What you are asked to do |
Beginning at the line containing "A sheet of values", repeat each line below exactly up to and including the line containing "Horizontal field of". Do not repeat the pictures.

(Data items)
◆ ◆ ◆ ◆ ◆
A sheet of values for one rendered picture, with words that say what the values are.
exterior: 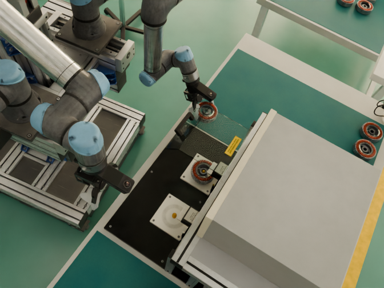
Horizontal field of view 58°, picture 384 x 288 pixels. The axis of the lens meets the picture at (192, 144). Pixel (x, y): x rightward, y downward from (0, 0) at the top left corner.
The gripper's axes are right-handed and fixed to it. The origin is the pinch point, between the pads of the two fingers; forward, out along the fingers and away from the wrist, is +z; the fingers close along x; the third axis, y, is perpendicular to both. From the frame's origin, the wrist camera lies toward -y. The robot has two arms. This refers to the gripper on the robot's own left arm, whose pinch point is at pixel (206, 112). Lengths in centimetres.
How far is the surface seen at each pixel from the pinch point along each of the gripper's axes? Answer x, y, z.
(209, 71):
◆ ◆ ◆ ◆ ◆
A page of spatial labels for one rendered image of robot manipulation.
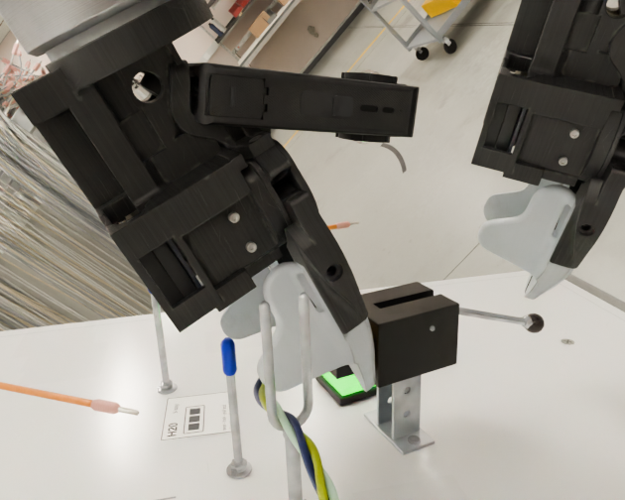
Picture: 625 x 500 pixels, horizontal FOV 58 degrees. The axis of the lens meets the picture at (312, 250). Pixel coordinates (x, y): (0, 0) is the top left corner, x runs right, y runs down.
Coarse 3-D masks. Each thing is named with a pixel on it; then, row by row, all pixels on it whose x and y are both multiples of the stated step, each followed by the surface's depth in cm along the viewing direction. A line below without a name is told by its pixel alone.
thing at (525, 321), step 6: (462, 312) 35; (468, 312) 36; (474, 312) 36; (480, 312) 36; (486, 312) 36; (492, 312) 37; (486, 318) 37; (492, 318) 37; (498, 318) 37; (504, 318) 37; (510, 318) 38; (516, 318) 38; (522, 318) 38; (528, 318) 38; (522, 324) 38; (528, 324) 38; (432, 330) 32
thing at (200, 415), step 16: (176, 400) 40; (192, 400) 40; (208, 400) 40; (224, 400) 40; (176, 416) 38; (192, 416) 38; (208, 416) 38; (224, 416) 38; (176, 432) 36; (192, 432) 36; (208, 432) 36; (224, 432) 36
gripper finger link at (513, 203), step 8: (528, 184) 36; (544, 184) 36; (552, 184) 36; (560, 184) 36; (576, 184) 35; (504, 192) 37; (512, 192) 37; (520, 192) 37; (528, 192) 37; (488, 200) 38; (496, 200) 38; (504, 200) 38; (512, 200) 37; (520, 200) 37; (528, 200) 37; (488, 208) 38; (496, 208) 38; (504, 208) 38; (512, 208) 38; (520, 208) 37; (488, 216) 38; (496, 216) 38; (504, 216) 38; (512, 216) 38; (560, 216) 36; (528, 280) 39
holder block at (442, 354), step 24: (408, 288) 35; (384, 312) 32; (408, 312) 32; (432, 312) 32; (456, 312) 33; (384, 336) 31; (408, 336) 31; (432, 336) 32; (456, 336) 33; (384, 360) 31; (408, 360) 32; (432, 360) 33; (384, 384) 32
◆ ◆ ◆ ◆ ◆
Solution for this task |
A sheet of values for one rendered picture, with words that say what the values are.
exterior: 
Horizontal field of view 58°, picture 384 x 288 pixels. The axis of the lens meets the picture at (192, 144). Pixel (x, y): x rightward, y downward from (0, 0) at the top left corner.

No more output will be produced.